- _TRY IT_: Each record that follows is to be reproduced verbatim.

[Entries taken from a collection]
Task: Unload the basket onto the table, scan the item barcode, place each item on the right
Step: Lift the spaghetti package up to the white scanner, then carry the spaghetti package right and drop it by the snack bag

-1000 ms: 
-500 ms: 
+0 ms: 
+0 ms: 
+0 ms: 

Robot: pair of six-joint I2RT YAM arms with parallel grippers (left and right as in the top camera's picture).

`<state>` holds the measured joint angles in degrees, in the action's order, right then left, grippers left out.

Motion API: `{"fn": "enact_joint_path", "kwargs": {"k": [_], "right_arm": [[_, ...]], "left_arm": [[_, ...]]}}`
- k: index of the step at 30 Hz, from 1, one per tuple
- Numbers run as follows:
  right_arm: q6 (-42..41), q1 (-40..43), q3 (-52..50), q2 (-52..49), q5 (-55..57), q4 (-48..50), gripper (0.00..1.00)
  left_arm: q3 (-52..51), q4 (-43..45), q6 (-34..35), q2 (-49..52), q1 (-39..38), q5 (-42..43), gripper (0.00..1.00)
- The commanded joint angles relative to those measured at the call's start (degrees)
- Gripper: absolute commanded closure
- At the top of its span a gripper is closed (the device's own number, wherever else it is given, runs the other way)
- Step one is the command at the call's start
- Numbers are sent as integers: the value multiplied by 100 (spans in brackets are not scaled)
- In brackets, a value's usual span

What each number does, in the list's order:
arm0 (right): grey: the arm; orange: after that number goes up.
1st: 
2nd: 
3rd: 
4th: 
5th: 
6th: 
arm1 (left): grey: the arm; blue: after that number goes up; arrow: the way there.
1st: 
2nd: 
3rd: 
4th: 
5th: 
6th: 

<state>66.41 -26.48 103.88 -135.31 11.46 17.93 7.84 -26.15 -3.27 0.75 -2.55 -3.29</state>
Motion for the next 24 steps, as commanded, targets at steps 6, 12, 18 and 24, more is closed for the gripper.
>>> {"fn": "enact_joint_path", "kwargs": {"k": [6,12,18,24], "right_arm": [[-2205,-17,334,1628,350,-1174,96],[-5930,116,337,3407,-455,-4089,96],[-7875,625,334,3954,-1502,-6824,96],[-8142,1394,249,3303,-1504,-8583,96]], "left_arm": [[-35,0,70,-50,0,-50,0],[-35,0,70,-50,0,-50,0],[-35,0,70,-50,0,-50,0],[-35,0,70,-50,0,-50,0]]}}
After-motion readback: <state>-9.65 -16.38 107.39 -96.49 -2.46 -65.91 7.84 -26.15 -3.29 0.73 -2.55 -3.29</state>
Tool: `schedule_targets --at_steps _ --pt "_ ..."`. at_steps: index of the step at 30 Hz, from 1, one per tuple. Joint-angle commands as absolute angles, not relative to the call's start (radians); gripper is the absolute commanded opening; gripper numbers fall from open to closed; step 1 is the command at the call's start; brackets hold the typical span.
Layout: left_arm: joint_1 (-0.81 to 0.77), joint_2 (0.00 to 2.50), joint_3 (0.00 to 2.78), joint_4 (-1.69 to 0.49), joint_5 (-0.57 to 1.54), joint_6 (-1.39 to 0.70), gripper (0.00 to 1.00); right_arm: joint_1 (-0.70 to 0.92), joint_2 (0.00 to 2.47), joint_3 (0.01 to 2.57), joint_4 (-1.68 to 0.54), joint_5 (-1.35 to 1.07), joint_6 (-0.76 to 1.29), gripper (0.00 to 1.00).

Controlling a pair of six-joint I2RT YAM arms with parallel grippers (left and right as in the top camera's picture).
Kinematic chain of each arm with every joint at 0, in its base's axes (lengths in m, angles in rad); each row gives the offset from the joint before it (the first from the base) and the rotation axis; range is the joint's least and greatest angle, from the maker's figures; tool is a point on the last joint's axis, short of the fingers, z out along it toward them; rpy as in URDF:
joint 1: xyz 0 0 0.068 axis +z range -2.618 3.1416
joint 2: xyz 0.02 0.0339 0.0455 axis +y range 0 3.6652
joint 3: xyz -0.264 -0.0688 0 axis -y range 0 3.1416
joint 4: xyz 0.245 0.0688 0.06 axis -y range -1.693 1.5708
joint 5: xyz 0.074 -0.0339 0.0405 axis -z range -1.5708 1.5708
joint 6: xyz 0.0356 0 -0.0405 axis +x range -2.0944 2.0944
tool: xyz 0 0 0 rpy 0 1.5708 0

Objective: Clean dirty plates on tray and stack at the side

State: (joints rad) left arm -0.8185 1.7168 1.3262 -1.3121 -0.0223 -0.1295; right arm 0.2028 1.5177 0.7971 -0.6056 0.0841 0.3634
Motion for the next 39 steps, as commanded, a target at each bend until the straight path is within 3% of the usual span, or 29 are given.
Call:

- _THE COMPLETED TASK_:
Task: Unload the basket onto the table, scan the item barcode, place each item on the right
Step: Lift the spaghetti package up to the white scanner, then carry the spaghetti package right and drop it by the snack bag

-1000 ms: 
-500 ms: 
+0 ms: 
+0 ms: 
+0 ms: 

Robot: pair of six-joint I2RT YAM arms with parallel grippers (left and right as in the top camera's picture).

`<state>` holds the measured joint angles in degrees, in the action's order, right then left, grippers left out.

Motion API: `{"fn": "enact_joint_path", "kwargs": {"k": [_], "right_arm": [[_, ...]], "left_arm": [[_, ...]]}}`
- k: index of the step at 30 Hz, from 1, one per tuple
- Numbers run as follows:
  right_arm: q6 (-42..41), q1 (-40..43), q3 (-52..50), q2 (-52..49), q5 (-55..57), q4 (-48..50), gripper (0.00..1.00)
  left_arm: q3 (-52..51), q4 (-43..45), q6 (-34..35), q2 (-49..52), q1 (-39..38), q5 (-42..43), gripper (0.00..1.00)
- The commanded joint angles relative to those measured at the call's start (degrees)
- Gripper: absolute commanded closure
- At the top of its span a gripper is closed (the device's own number, wherever else it is given, runs the other way)
- Step one is the command at the call's start
- Numbers are sent as integers: the value multiplied by 100 (spans in brackets are not scaled)
- In brackets, a value's usual span

What each number does, in the list's order:
arm0 (right): grey: the arm; orange: after that number goes up.
1st: 
2nd: 
3rd: 
4th: 
5th: 
6th: 
arm1 (left): grey: the arm; blue: after that number goes up; arrow: the way there.
1st: 
2nd: 
3rd: 
4th: 
5th: 
6th: 

<state>66.41 -26.48 103.88 -135.31 11.46 17.93 7.84 -26.15 -3.27 0.75 -2.55 -3.29</state>
Motion for the next 24 steps, as commanded, targets at steps 6, 12, 18 and 24, more is closed for the gripper.
>>> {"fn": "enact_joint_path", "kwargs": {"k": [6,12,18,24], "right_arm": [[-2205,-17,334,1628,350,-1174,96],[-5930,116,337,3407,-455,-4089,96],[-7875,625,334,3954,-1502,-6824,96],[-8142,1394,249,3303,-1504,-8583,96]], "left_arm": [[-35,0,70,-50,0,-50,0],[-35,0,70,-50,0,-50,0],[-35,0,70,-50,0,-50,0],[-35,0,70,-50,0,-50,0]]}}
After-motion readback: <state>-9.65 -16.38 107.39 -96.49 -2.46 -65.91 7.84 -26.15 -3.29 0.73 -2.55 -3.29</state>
Tool: `schedule_targets --at_steps _ --pt "_ ..."`. at_steps: index of the step at 30 Hz, from 1, one per tuple. Joint-angle commands as absolute angles, not relative to the call's start (radians); gripper is the absolute commanded opening; gripper numbers fall from open to closed; step 1 is the command at the call's start; brackets hold the typical span.
Layout: left_arm: joint_1 (-0.81 to 0.77), joint_2 (0.00 to 2.50), joint_3 (0.00 to 2.78), joint_4 (-1.69 to 0.49), joint_5 (-0.57 to 1.54), joint_6 (-1.39 to 0.70), gripper (0.00 to 1.00); right_arm: joint_1 (-0.70 to 0.92), joint_2 (0.00 to 2.47), joint_3 (0.01 to 2.57), joint_4 (-1.68 to 0.54), joint_5 (-1.35 to 1.07), joint_6 (-0.76 to 1.29), gripper (0.00 to 1.00).

Controlling a pair of six-joint I2RT YAM arms with parallel grippers (left and right as in the top camera's picture).
Kinematic chain of each arm with every joint at 0, in its base's axes (lengths in m, angles in rad); each row gives the offset from the joint before it (the first from the base) and the rotation axis; range is the joint's least and greatest angle, from the maker's figures; tool is a point on the last joint's axis, short of the fingers, z out along it toward them; rpy as in URDF:
joint 1: xyz 0 0 0.068 axis +z range -2.618 3.1416
joint 2: xyz 0.02 0.0339 0.0455 axis +y range 0 3.6652
joint 3: xyz -0.264 -0.0688 0 axis -y range 0 3.1416
joint 4: xyz 0.245 0.0688 0.06 axis -y range -1.693 1.5708
joint 5: xyz 0.074 -0.0339 0.0405 axis -z range -1.5708 1.5708
joint 6: xyz 0.0356 0 -0.0405 axis +x range -2.0944 2.0944
tool: xyz 0 0 0 rpy 0 1.5708 0

Objective: Clean dirty plates on tray and stack at the side

State: (joints rad) left arm -0.8185 1.7168 1.3262 -1.3121 -0.0223 -0.1295; right arm 0.2028 1.5177 0.7971 -0.6056 0.0841 0.3634
Motion for the next 39 steps, as commanded, a target at each bend until the straight path is within 3% of the usual span, or 29 are given.
Call:

The response to this exercise is finished.